Re: WIP: index support for regexp search

From: Alexander Korotkov <aekorotkov(at)gmail(dot)com>
To: Erik Rijkers <er(at)xs4all(dot)nl>
Cc: Heikki Linnakangas <heikki(dot)linnakangas(at)enterprisedb(dot)com>, pgsql-hackers <pgsql-hackers(at)postgresql(dot)org>
Subject: Re: WIP: index support for regexp search
Date: 2012-01-21 05:26:36
Message-ID: CAPpHfdv5xmBoTCkxuFBnD8LFtD8-DALQaqrGT7tRLLHKYg-OSQ@mail.gmail.com
Views: Raw Message | Whole Thread | Download mbox | Resend email
Thread:
Lists: pgsql-hackers

Hi!

Thank you for your feedback!

On Fri, Jan 20, 2012 at 3:33 AM, Erik Rijkers <er(at)xs4all(dot)nl> wrote:

> The patch yields spectacular speedups with small, simple-enough regexen.
> But it does not do a
> good enough job when guessing where to use the index and where fall back
> to Seq Scan.
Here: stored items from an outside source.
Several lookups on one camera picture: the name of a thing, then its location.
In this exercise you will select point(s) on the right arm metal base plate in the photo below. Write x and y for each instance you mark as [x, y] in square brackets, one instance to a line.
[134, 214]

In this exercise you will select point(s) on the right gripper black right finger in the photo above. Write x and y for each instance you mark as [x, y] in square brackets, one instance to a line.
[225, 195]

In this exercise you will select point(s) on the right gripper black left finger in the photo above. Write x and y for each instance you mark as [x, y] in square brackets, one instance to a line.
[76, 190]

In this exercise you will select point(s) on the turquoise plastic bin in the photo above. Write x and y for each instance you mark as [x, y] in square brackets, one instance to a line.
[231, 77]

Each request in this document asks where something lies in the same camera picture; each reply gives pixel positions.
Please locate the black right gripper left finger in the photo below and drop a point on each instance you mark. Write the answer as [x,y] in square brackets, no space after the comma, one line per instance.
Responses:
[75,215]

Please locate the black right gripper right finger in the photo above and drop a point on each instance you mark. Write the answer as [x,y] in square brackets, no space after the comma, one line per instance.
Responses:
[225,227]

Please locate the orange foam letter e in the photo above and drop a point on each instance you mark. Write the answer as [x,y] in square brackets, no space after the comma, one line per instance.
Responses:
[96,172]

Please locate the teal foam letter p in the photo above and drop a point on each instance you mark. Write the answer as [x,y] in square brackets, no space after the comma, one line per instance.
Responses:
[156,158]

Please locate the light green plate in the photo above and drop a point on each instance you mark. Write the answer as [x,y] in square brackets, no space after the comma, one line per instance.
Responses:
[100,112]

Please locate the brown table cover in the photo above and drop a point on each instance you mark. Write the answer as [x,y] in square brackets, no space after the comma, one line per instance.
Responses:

This can
> lead to (also spectacular) slow-downs, compared to Seq Scan.
>
Could you give some examples of regexes where index scan becomes slower
than seq scan?

> I guessed that MAX_COLOR_CHARS limits the character class size (to 4, in
> your patch), is that
> true? I can understand you want that value to be low to limit the above
> risk, but now it reduces
> the usability of the feature a bit: one has to split up larger
> char-classes into several smaller
> ones to make a statement use the index: i.e.:
>
Yes, MAX_COLOR_CHARS is number of maximum character in automata color when
that color is divided to a separated characters. And it's likely there
could be better solution than just have this hard limit.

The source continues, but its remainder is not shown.